EXERCISE DIRECTIONS. Once the line containing "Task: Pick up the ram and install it" has been printed, stop; print every line before it exactly, starting at the top of the material below.

COLLECTED MATERIAL.
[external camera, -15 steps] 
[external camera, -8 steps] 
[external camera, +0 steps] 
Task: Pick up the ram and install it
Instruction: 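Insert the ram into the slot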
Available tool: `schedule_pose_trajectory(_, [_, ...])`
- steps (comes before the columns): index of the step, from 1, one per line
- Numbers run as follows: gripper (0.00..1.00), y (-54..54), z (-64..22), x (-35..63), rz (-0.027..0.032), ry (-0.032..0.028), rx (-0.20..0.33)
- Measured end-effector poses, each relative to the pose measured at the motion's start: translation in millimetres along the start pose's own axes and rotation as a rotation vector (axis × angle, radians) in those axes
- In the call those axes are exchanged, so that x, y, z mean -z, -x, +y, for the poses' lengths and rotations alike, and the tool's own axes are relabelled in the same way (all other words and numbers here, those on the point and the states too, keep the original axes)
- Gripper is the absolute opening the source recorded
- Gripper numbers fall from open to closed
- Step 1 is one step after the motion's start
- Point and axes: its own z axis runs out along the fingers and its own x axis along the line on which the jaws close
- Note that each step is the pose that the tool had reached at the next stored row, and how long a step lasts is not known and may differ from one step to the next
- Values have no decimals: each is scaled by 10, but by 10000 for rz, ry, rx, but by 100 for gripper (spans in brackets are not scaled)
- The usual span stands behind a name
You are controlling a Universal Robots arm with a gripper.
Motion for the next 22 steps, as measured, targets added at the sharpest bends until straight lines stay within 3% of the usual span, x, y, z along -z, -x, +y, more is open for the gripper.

RESPONSE AREA.
[external camera, -15 steps] 
[external camera, -8 steps] 
[external camera, +0 steps] 
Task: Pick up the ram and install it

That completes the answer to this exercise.